Il direttore della ricerca tematica di GlobalData, Josep Bori, ha espresso preoccupazione riguardo al potenziale del Regno Unito di guidare il movimento globale per la sicurezza dell'intelligenza artificiale, dato l'attuale clima geopolitico post-Brexit. Bori ha sottolineato la necessità che le grandi organizzazioni internazionali e gli organismi di regolamentazione svolgano un ruolo centrale nella definizione degli standard globali, mettendo in guardia contro le potenziali limitazioni poste dalle iniziative dei singoli paesi.
La regolamentazione dell’intelligenza artificiale nel contesto dei progressi tecnologici
Valutando il panorama in evoluzione della regolamentazione dell’IA, Bori ha evidenziato i rapidi progressi nell’intelligenza artificiale generativa, prevedendo una situazione fluida nella sfera normativa per il prossimo futuro. Anticipando la potenziale divergenza tra le giurisdizioni e i frequenti cambiamenti normativi, Bori ha sottolineato l’ambiguità che circonda l’eventuale convergenza o divergenza del quadro normativo globale.
Benjamin Chin, analista associato in Thematic Intelligence presso GlobalData, ha aggiunto una nota di realismo, affermando che mentre i governi potrebbero emanare normative per elevare gli standard tecnici ed etici, le differenze intrinseche negli approcci nazionali, insieme all'influenza delle principali aziende tecnologiche, potrebbero impedire il raggiungimento di una visione unificata per la regolamentazione dell’IA.
La relazione sfaccettata tra intelligenza artificiale e ambiente rimane un punto focale nel briefing esecutivo di GlobalData. Riconoscendo il potenziale della tecnologia di danneggiare e apportare benefici all'ambiente, il rapporto evidenzia il sostanziale consumo di energia associato all'addestramento dell'intelligenza artificiale su modelli linguistici di grandi dimensioni (LLM).
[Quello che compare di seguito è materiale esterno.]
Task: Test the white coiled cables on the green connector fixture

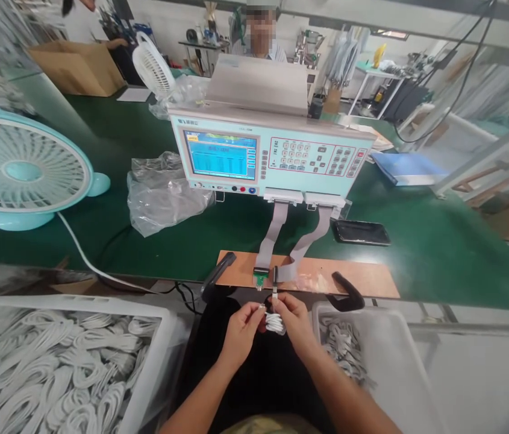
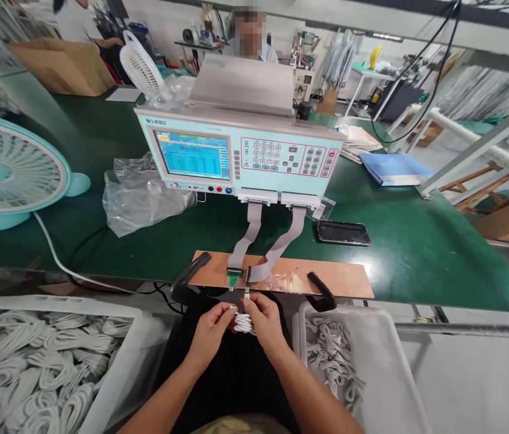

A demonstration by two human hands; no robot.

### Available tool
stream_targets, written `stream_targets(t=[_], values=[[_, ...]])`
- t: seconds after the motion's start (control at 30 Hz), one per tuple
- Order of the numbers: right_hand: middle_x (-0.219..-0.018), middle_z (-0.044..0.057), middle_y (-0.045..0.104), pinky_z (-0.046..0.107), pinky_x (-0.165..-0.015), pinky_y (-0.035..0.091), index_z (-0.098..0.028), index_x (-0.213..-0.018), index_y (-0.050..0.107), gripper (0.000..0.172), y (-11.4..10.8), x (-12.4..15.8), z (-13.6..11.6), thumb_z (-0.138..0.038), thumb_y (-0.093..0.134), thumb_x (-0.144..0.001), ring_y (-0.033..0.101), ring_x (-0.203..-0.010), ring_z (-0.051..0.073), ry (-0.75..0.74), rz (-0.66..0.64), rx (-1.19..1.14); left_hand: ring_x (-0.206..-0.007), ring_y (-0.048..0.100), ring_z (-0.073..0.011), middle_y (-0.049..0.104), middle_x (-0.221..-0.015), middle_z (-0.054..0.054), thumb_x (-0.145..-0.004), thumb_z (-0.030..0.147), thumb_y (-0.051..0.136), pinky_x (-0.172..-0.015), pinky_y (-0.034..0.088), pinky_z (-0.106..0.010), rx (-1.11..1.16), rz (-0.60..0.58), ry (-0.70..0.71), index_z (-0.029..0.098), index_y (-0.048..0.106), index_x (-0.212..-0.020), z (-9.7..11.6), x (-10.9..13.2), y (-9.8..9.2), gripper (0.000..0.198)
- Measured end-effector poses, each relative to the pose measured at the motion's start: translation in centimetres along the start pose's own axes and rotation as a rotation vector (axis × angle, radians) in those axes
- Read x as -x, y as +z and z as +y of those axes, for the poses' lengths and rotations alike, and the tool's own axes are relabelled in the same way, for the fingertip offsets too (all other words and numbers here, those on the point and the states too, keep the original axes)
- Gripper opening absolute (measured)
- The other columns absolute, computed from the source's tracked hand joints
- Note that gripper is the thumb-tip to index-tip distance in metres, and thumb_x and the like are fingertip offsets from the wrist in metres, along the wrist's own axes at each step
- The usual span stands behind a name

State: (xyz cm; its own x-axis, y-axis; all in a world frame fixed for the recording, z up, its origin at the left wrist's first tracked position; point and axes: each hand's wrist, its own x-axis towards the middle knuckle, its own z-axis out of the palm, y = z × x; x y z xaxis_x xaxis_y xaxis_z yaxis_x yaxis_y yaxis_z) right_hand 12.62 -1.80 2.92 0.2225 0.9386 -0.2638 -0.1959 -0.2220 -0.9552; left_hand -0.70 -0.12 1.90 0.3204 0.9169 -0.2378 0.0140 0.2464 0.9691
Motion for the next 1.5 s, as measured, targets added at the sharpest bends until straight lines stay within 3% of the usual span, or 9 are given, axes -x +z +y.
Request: stream_targets(t=[0.2, 0.47, 0.6, 0.73, 0.93, 1.2, 1.5], values=[[-0.058, -0.003, 0.051, 0.022, -0.051, 0.035, -0.016, -0.072, 0.064, 0.025, 0.3, 0.1, -0.5, -0.040, 0.062, -0.072, 0.043, -0.051, 0.010, 0.010, -0.003, -0.031, -0.057, 0.050, -0.0113, 0.053, -0.059, 0.002, -0.080, 0.037, 0.049, -0.058, 0.041, -0.022, -0.065, -0.015, 0.019, 0.015, 0.057, -0.072, 0.3, -0.1, -0.5, 0.025], [-0.056, -0.002, 0.057, 0.021, -0.047, 0.036, -0.015, -0.070, 0.064, 0.021, 0.5, 0.1, -0.6, -0.036, 0.066, -0.069, 0.045, -0.047, 0.008, 0.129, 0.010, -0.199, -0.064, 0.047, -0.0112, 0.049, -0.066, 0.001, -0.085, 0.036, 0.041, -0.060, 0.040, -0.021, -0.170, -0.184, 0.123, 0.015, 0.052, -0.067, 2.2, -0.6, -1.3, 0.029], [-0.052, -0.001, 0.058, 0.022, -0.046, 0.037, -0.015, -0.066, 0.063, 0.022, 1.1, -0.1, -1.0, -0.037, 0.069, -0.065, 0.047, -0.045, 0.010, 0.198, 0.027, -0.320, -0.069, 0.048, -0.0125, 0.051, -0.075, -0.002, -0.085, 0.037, 0.040, -0.063, 0.042, -0.022, -0.155, -0.214, 0.137, 0.015, 0.055, -0.071, 2.8, -0.9, -1.6, 0.030], [-0.053, -0.001, 0.059, 0.023, -0.050, 0.039, -0.015, -0.066, 0.064, 0.023, 1.3, -0.3, -1.0, -0.037, 0.070, -0.064, 0.050, -0.048, 0.011, 0.188, 0.043, -0.319, -0.077, 0.050, -0.0153, 0.054, -0.082, -0.005, -0.082, 0.035, 0.044, -0.069, 0.042, -0.024, -0.150, -0.133, 0.185, 0.014, 0.056, -0.064, 2.6, -1.3, -1.2, 0.030], [-0.061, 0.000, 0.064, 0.023, -0.056, 0.039, -0.016, -0.072, 0.069, 0.021, 0.5, -0.7, -0.6, -0.036, 0.068, -0.067, 0.051, -0.054, 0.011, 0.131, -0.023, -0.219, -0.061, 0.043, -0.0110, 0.043, -0.061, 0.002, -0.080, 0.031, 0.045, -0.060, 0.035, -0.022, -0.152, 0.077, 0.200, 0.016, 0.045, -0.053, 1.8, -1.6, -0.1, 0.031], [-0.065, 0.001, 0.064, 0.024, -0.060, 0.040, -0.017, -0.078, 0.070, 0.021, 0.2, -0.9, -0.5, -0.036, 0.068, -0.069, 0.051, -0.057, 0.012, 0.148, -0.042, -0.190, -0.061, 0.040, -0.0103, 0.040, -0.060, 0.003, -0.082, 0.028, 0.044, -0.060, 0.034, -0.022, -0.167, 0.109, 0.241, 0.016, 0.043, -0.055, 1.1, -2.0, -0.2, 0.029], [-0.066, 0.002, 0.066, 0.024, -0.060, 0.040, -0.017, -0.081, 0.070, 0.025, 0.2, -0.9, -0.5, -0.039, 0.068, -0.069, 0.053, -0.059, 0.013, 0.124, -0.082, -0.202, -0.056, 0.043, -0.0099, 0.046, -0.055, 0.003, -0.081, 0.035, 0.047, -0.057, 0.035, -0.021, -0.040, 0.198, 0.145, 0.015, 0.049, -0.057, 1.1, -1.7, 0.6, 0.032]])
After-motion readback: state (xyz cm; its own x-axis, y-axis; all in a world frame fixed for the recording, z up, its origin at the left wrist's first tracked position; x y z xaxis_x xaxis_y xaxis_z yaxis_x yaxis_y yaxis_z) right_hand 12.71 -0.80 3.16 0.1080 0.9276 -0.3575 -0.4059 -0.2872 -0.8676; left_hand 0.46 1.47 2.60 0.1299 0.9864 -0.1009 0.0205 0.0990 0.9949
In particolare, sebbene questo consumo di energia sollevi preoccupazioni sulla sostenibilità, l’intelligenza artificiale può anche contribuire positivamente monitorando il consumo di energia rinnovabile nelle reti intelligenti e applicazioni simili.
Complessità etiche degli LLM e perpetuazione dei pregiudizi sociali
Bori ha sottolineato la crescente importanza delle considerazioni ambientali nel contesto dei LLM, anticipando uno spostamento verso la priorità dei LLM a bassa impronta di carbonio sulla scia della crescente enfasi sul rispetto dei quadri ambientali, sociali e di governance.
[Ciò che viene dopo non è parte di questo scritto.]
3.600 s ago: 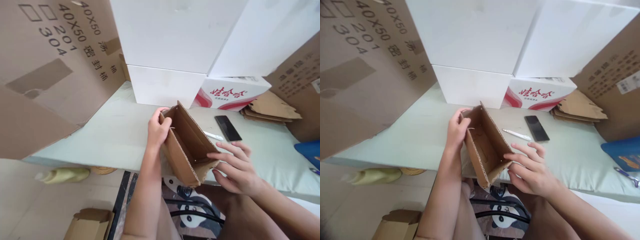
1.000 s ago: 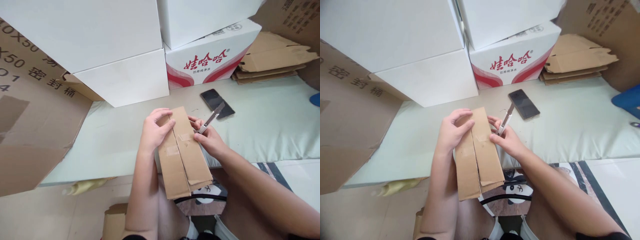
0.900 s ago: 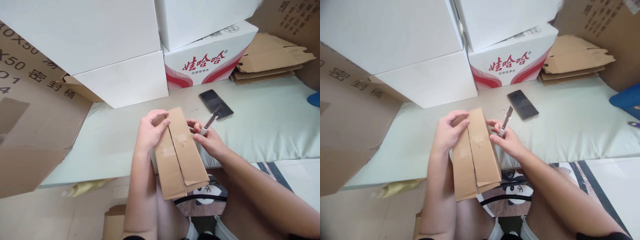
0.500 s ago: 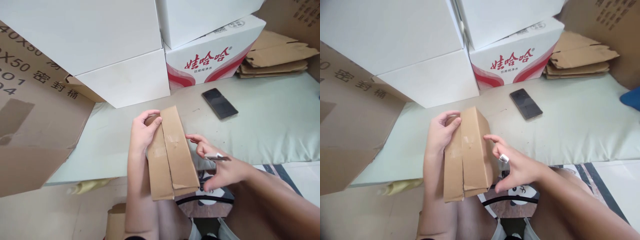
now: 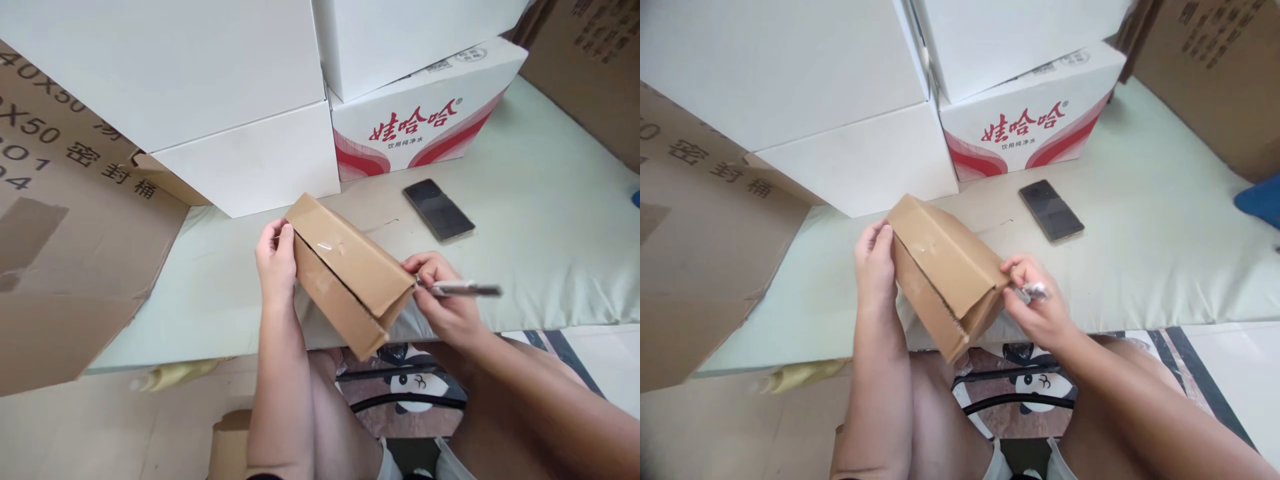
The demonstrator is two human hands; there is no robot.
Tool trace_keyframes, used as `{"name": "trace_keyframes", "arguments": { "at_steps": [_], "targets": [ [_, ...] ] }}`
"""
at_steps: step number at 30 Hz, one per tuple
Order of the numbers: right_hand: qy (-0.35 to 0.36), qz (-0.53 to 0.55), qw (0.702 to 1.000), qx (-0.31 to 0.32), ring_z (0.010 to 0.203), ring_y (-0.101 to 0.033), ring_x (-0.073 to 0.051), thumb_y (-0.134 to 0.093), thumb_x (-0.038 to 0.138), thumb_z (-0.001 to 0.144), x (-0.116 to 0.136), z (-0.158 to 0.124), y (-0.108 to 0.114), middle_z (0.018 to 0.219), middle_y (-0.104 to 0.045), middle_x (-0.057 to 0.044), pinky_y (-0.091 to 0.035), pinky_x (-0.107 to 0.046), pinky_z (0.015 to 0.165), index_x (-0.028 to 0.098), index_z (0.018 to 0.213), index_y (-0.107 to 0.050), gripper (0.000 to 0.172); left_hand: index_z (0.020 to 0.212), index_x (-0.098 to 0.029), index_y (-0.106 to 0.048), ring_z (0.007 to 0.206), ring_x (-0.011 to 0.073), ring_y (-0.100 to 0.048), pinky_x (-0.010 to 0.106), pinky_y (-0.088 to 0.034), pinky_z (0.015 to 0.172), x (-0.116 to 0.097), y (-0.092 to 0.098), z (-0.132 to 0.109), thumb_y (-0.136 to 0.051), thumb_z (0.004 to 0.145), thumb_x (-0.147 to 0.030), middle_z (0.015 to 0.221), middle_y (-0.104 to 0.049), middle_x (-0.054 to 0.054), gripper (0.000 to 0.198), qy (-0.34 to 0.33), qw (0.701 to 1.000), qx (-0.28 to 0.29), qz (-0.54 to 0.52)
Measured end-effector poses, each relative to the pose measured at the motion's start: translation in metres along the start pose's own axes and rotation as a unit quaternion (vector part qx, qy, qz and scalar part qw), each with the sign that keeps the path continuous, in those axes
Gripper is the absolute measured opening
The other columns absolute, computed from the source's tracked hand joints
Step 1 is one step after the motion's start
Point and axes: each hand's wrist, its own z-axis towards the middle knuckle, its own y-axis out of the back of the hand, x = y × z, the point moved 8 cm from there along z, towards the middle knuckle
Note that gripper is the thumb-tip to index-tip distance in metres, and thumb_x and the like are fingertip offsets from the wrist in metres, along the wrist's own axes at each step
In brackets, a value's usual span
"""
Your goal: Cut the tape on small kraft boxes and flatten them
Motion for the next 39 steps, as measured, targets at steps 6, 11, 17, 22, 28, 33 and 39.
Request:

Chin ha evidenziato una preoccupazione specifica emersa dalla sesta edizione dell’AI Index Report 2023 pubblicata dall’Università di Stanford, citando le emissioni equivalenti di anidride carbonica prodotte da GPT-3 nel 2022.
Per contestualizzare, ha fatto un confronto, osservando che l’impronta di carbonio del GPT-3 è circa la metà di quella del volo di andata e ritorno di un singolo passeggero da Londra a New York.
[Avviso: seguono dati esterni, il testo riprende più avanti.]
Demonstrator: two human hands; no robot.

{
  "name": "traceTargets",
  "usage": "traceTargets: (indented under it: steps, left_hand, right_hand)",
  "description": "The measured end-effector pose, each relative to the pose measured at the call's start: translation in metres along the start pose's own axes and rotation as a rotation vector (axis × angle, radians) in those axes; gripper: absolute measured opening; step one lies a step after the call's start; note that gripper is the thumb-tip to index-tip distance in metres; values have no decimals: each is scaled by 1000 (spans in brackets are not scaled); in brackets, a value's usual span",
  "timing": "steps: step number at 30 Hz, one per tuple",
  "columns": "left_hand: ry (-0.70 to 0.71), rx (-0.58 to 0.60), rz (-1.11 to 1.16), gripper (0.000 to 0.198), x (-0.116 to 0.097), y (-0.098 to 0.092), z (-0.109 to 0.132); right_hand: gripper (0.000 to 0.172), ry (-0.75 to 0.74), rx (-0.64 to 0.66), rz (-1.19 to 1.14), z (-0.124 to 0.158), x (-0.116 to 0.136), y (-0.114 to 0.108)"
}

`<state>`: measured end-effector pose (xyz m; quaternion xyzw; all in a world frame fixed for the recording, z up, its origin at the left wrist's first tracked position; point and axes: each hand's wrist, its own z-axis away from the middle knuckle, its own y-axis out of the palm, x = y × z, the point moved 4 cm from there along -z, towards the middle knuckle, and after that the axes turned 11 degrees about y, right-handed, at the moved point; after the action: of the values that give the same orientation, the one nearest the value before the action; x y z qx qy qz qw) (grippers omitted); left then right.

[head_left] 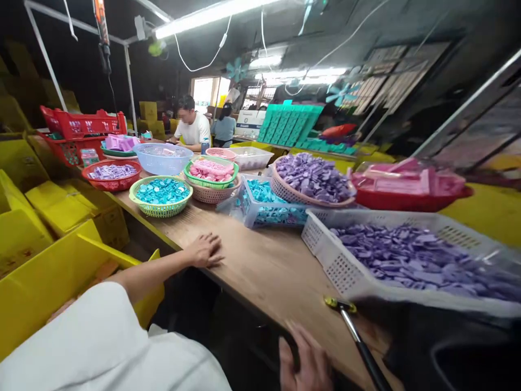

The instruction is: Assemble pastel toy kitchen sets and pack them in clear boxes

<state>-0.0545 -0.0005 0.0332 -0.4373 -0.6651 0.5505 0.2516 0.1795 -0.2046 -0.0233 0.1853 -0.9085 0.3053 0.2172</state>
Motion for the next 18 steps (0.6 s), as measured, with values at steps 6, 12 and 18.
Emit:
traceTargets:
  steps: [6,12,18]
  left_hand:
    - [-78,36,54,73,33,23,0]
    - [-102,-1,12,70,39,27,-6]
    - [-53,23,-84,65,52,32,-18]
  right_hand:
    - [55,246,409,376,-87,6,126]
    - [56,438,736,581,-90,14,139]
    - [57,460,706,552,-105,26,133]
Sottolineando le complessità etiche legate ai LLM , Chin ha sottolineato il potenziale di questi modelli di perpetuare i pregiudizi sociali esistenti, derivanti principalmente dall’assimilazione di grandi volumi di dati.
L’analisi completa di GlobalData sottolinea la necessità fondamentale di quadri normativi ponderati e completi per guidare lo sviluppo e l’implementazione dell’intelligenza artificiale, tenendo conto delle considerazioni etiche e degli impatti ambientali per garantire un panorama tecnologico sostenibile ed equo. Mentre il settore continua ad evolversi, la comunità globale deve impegnarsi per sforzi collaborativi e strategie coese per sfruttare tutto il potenziale dell’intelligenza artificiale, mitigando al tempo stesso i rischi associati.